Stephentown – Burt Swersey, who made life better – and more inspiring – for students at RPI for more than two decades, died unexpectedly March 9 at age 78 near his home in Stephentown, N.Y. True to his ethos, he passed away while delivering soup to a homebound neighbor.
“Don’t do nonsense!” Those words resounded, again and again, in the ears of students in Burt Swersey’s Inventor’s Studio course. Swersey was known to repeat himself, if that’s what it took to redirect the young linear thinkers at Rensselaer Polytechnic Institute into becoming engineers of change.
“Make change happen that will have significant benefits for a billion people,” he implored last year while accepting the Sustainable Practice Impact Award from the National Collegiate Inventors and Innovators Alliance. “What did you do in your life? Well, I made life better for a billion people!”
Swersey was a native of New York City who grew up in the shadow of Yankee Stadium. He attended Bronx High School of Science and then Cornell University. It was during his senior year in Ithaca that he met the love of his life, Alice. They were married in 1959.
Swersey was an innovative, unconventional thinker with a drive to do good in the world long before joining a college faculty. After serving in the Army and then working at Polaroid and Sylvania, he founded four medical technology companies, securing 15 patents along the way. In 1978, he and his wife bought a farm in Stephentown and founded Shadowbrook Nursery, selling premium azaleas, rhododendrons, hydrangea and other plants for more than 20 years. The Swerseys, who moved from Westchester County to Stephentown full-time in 1988, were original members of The Chatham Synagogue Netivot Torah.
Though he loved working on his farm, it was a chance encounter with a customer, a teacher at RPI, that dramatically changed his life. Swersey mentioned his engineering and entrepreneurial experience and was invited to give a guest lecture, which led to teaching full-time.
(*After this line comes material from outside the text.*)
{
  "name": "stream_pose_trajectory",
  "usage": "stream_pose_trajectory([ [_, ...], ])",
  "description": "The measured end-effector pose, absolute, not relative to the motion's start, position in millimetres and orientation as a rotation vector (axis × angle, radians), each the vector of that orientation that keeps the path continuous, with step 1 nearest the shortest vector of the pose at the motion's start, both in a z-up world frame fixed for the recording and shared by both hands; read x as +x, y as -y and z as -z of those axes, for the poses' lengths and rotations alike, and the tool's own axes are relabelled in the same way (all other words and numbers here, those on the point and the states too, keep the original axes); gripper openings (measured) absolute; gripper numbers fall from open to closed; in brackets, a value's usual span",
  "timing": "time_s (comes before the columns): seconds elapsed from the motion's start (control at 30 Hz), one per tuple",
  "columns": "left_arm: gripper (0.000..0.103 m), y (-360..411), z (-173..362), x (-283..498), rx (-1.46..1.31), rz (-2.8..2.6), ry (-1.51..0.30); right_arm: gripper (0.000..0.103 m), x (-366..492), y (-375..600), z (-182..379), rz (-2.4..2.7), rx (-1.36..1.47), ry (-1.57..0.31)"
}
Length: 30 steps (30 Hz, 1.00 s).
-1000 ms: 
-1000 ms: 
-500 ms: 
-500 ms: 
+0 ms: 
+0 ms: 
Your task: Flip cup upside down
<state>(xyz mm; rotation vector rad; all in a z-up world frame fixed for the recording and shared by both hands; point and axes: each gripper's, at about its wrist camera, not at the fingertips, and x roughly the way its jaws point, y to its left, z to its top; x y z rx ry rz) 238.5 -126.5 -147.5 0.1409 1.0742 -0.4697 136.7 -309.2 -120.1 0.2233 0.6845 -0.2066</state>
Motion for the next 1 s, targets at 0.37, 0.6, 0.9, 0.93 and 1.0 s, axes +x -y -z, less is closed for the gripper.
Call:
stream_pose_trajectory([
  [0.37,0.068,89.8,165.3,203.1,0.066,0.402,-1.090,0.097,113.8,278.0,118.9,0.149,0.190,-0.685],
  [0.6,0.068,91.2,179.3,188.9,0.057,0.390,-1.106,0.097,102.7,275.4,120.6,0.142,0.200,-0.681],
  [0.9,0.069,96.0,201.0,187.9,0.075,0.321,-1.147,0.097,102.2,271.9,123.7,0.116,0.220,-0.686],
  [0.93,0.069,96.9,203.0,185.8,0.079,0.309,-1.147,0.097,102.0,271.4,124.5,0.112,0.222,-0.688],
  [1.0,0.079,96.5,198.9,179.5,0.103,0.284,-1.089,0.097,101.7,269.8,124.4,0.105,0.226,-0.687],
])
For the next 23 years he encouraged, mentored and called on his students to dig deep inside themselves and develop world-changing ideas. He established a new curriculum centered around innovation and creativity and a number of his students went on to start successful companies.
In addition to his wife of 55 years, Swersey is survived by his son, William, and two daughters, Sarah and Rachel, his brother, Arthur, and six grandchildren. He was interred at Chatham Rural Cemetery.